Com dezenas de instalações pelo país, entre Portos, Minas, Ferrovias, Navios, Fábricas e Escritórios, a CVRD nos procurou, no final de 1995, para que promovêssemos um treinamento intensivo de sua equipe de Relações Públicas - profissionais responsáveis pelo Serviço de Recepção a Visitantes da Empresa.
A preocupação derivava de uma avaliação interna de que, embora promovessem constantes reuniões e treinamentos, o serviço não tinha unidade, ficando à mercê de interpretações subjetivas e influências culturais regionais.

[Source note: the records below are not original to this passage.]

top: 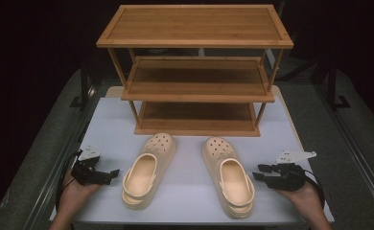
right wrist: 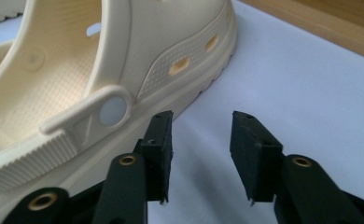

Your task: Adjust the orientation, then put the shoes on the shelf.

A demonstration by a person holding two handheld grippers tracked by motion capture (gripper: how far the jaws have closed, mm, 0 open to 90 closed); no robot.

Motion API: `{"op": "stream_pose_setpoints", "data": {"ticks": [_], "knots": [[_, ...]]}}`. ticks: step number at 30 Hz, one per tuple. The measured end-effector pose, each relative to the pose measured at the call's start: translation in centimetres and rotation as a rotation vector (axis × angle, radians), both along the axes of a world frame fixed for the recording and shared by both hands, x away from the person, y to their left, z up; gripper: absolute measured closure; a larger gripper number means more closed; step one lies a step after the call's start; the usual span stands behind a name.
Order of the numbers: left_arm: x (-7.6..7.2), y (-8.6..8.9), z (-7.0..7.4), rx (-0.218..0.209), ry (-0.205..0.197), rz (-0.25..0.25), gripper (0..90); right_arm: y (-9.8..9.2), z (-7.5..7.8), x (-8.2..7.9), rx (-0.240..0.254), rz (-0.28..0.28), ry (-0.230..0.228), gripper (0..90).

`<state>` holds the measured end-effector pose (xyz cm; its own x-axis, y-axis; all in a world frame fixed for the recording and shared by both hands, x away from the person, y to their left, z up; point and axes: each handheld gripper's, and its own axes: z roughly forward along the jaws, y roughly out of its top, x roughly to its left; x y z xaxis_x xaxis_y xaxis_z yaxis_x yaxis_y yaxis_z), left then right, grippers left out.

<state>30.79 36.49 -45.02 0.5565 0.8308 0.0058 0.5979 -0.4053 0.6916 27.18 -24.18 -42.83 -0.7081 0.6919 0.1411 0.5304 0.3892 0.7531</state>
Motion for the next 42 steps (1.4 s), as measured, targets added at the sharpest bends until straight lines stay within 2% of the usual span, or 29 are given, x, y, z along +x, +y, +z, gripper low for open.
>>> {"op": "stream_pose_setpoints", "data": {"ticks": [3,5,13,16,21,25,27,34,37,42], "knots": [[0.0,0.2,0.1,-0.029,0.005,0.001,0.0,0.0,0.4,-0.1,0.008,-0.023,-0.018,52.4],[-0.1,0.3,0.5,-0.044,-0.005,-0.004,4.8,0.2,0.7,-0.1,0.014,-0.029,-0.023,50.5],[-0.8,-0.4,3.0,-0.077,-0.046,-0.042,5.2,0.8,1.7,-0.2,0.025,-0.036,-0.045,41.0],[-1.1,-1.0,4.1,-0.095,-0.062,-0.074,6.0,1.1,2.1,-0.3,0.035,-0.028,-0.054,40.7],[-1.5,-2.2,5.7,-0.147,-0.076,-0.130,6.0,1.5,2.8,-0.3,0.060,-0.016,-0.062,40.1],[-1.7,-3.5,6.9,-0.153,-0.097,-0.180,6.1,2.0,3.3,-0.2,0.063,-0.001,-0.071,40.1],[-1.8,-4.2,7.4,-0.159,-0.108,-0.215,12.3,2.3,3.4,-0.1,0.063,0.008,-0.069,40.2],[-0.6,-6.5,7.9,-0.151,-0.108,-0.275,17.2,3.4,3.6,0.4,0.061,0.035,-0.062,40.3],[-0.1,-7.2,7.7,-0.146,-0.107,-0.298,22.9,3.9,3.6,0.7,0.054,0.049,-0.061,40.4],[0.8,-8.6,6.8,-0.123,-0.084,-0.328,31.3,4.8,3.3,1.3,0.050,0.070,-0.052,42.6]]}}
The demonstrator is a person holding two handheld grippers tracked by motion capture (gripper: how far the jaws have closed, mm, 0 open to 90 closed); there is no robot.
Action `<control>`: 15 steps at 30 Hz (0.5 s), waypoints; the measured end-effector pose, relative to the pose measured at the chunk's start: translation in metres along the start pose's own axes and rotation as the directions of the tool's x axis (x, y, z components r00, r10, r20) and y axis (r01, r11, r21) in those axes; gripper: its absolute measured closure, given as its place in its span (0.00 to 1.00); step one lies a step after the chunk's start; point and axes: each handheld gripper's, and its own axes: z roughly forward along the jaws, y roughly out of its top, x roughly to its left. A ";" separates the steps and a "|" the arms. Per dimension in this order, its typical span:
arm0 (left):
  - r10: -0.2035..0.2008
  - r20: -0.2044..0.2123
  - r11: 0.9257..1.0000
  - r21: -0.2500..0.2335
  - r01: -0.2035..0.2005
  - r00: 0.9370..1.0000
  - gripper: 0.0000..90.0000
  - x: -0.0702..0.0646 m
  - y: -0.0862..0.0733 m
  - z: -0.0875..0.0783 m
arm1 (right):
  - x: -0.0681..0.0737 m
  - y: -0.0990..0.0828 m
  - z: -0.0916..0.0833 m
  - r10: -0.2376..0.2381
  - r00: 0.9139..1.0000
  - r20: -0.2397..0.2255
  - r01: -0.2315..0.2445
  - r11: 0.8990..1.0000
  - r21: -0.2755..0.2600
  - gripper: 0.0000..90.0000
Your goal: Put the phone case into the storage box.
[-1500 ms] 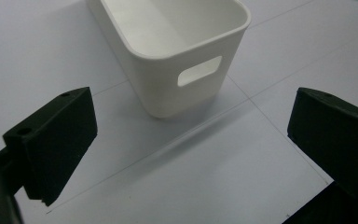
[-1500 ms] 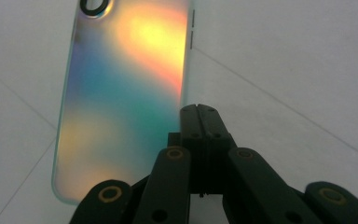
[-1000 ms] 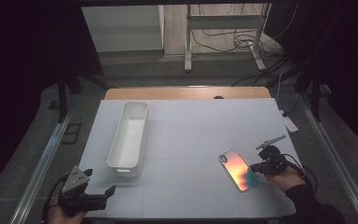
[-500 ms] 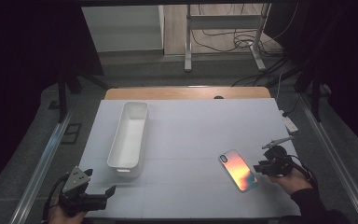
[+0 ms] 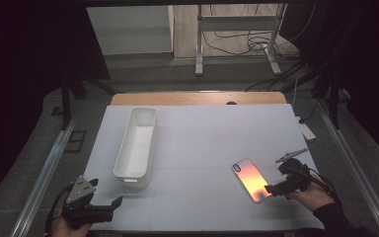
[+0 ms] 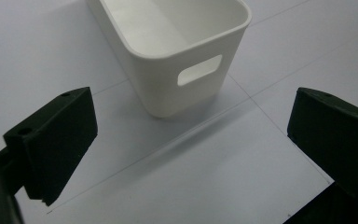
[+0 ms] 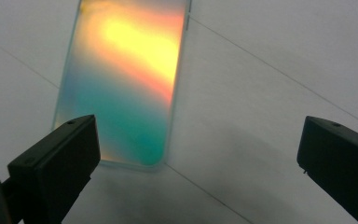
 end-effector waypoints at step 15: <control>0.000 0.000 1.000 0.000 0.000 1.000 0.02 0.000 0.000 0.000 | 0.016 0.019 -0.004 -0.016 0.999 -0.030 0.016 1.000 0.012 0.00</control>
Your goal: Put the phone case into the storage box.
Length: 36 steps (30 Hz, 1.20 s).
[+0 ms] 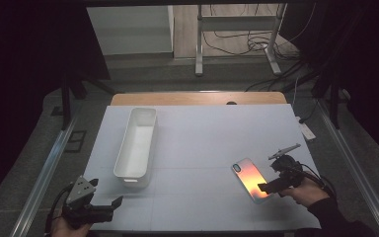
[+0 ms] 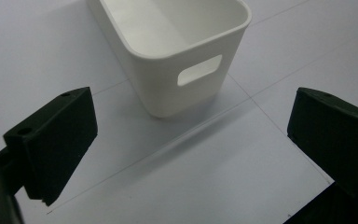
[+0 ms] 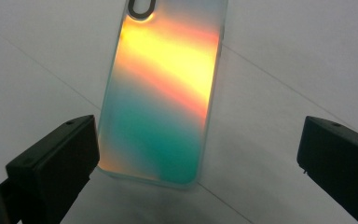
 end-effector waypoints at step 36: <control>0.002 0.000 1.000 -0.002 -0.002 1.000 0.02 0.000 0.000 0.000 | 0.029 0.034 0.031 -0.005 1.000 0.024 0.002 0.994 0.109 0.00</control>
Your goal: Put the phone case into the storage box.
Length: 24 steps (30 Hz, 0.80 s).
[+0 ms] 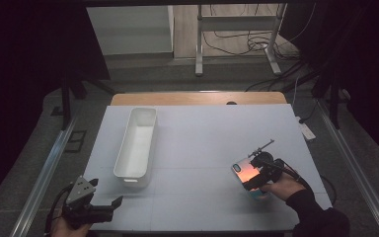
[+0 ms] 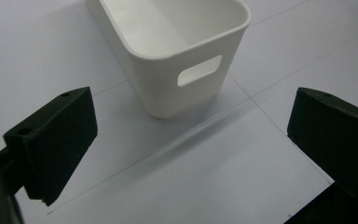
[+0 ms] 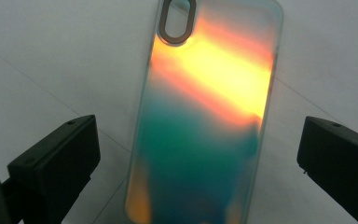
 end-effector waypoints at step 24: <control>0.002 -0.001 1.000 0.001 -0.002 1.000 0.02 0.000 0.000 0.000 | 0.002 -0.013 0.028 -0.034 0.999 0.024 0.032 0.997 0.064 0.04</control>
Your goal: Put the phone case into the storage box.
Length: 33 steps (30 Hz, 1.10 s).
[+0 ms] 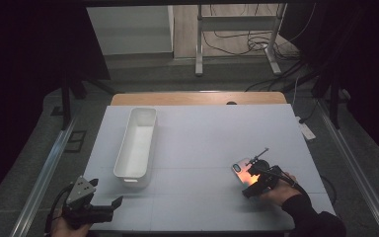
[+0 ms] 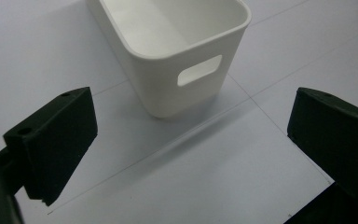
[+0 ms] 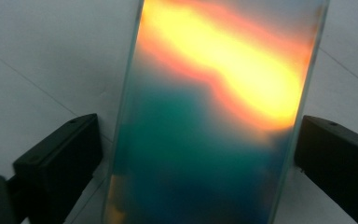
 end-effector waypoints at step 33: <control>-0.001 0.005 1.000 -0.007 0.001 1.000 0.02 0.000 0.000 -0.001 | -0.001 -0.005 -0.012 -0.026 0.998 -0.049 0.022 0.997 -0.077 0.18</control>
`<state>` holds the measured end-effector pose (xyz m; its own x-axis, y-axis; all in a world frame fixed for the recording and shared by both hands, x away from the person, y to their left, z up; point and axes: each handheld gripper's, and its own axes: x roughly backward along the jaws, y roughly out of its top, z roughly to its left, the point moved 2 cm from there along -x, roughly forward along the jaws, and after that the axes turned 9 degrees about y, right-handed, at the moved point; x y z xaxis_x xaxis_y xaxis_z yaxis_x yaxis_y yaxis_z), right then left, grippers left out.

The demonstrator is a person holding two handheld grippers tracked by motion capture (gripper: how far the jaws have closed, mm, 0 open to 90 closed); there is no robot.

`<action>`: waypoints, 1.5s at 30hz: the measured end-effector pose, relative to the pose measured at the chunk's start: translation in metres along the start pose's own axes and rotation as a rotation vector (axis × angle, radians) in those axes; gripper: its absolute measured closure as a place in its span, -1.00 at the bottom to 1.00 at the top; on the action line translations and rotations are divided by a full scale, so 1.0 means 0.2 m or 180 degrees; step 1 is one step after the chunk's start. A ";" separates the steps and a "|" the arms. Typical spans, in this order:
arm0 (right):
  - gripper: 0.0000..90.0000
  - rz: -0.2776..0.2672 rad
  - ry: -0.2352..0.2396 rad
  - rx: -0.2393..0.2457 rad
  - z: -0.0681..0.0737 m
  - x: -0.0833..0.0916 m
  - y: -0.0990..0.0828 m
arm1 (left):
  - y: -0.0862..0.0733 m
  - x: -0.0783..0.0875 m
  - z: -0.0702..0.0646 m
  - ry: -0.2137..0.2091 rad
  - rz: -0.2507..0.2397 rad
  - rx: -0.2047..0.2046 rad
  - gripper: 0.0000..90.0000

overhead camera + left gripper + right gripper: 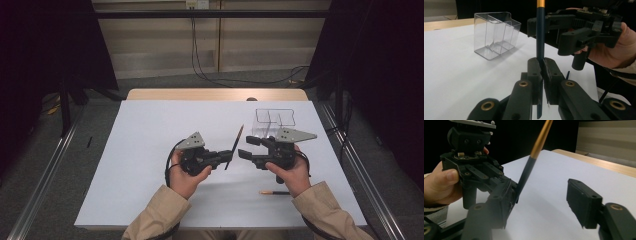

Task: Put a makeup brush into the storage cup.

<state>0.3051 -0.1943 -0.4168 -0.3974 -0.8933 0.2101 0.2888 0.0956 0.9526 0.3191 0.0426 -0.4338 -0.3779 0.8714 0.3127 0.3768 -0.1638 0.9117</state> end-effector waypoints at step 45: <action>0.86 -0.0297 0.0131 -0.0587 0.02 -0.05 0.02 | -0.02 -0.06 -0.03 -0.0038 -0.0004 -0.0098 0.87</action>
<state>0.3065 -0.1833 -0.4145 -0.3950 -0.9121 0.1102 0.4085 -0.0669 0.9103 0.3164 0.0307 -0.4397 -0.3681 0.8771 0.3085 0.3500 -0.1767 0.9199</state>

Maior empresas de Mineração do Brasil e, à época, a segunda maior estatal do país, a CVRD, ou simplesmente Vale, tinha um sistema de comercialização de produtos ultra peculiar: seus clientes eram algumas siderúrgicas multinacionais, e a grande maioria dos governos das principais nações do planeta.
Daí derivou-se um processo em que sazonalmente esses "clientes", quase sempre chefes de Estado ou monarcas, como a Rainha da Inglaterra, os Reis da Suécia, por exemplo, vinham em comitiva visitar as instalações da empresa. Fosse como cortesia, fosse como avaliação dos procedimentos de gestão ambiental, de segurança, ou da Governança da empresa.
Dividida em dois polos importantes - Carajás, no Pará, e Mariana, em Minas Gerais, essas visitas eram organizadas pela matriz, no Rio de Janeiro, mas tinham alguns poucos protocolos padronizados, e quase sempre refletiam, de uma forma ou de outra, a visão dos operadores locais.
A questão que colocamos foi: sem critérios e protocolos claros, o treinamento não passaria de "aulas de etiqueta".
Solução:

Apresentamos uma proposta radical: o Projeto Diagnose. Faríamos uma pesquisa do tipo Mistery Shopper, visitando de forma insuspeita todos os escritórios onde o serviço fosse oferecido, mapearíamos e avaliaríamos as rotinas de trabalho, registrando pontos divergentes em ambos os sentidos, e nosso relatório seria utilizado para a padronização dessas atividades, permitindo, então, o treinamento definitivo da equipe responsável.
A proposta foi prontamente "comprada" pela direção da empresa, e assim contratamos um ator alemão para desempenhar o papel de "importante representante do Partido Verde no Parlamento Europeu" em visita à Vale, e o acompanhamos como "um ativista ambiental nativo", amigo do parlamentar que, por não falar português, se sentiria melhor se acompanhado por alguém conhecido.
Desfecho:

As visitas se estenderam por três semanas, cobrindo todas as operações da Vale, onde registramos todos os procedimentos adotados, estabelecendo as rotinas e também os improvisos e os pontos críticos, a grande maioria derivados de falta de planejamento e do desempenho mecânico do trabalho.
O Relatório foi apresentado ao Board da empresa com riqueza de detalhes, em mais de 200 lâminas padronizadas, com avaliação, notas e imagens.
Dele se originou um Grupo de Trabalho para desenhar um Manual de Padronização do Serviço. O Manual foi produzido, o treinamento foi realizado e, dois anos depois, a pesquisa foi refeita com dois novos atores, avaliando o resultado final.
No ano 2000 o trabalho recebeu o Premio ABERJE nas versões Rio de Janeiro e Brasil. Uma imagem do Ceritifcado está na nossa página de Prêmios.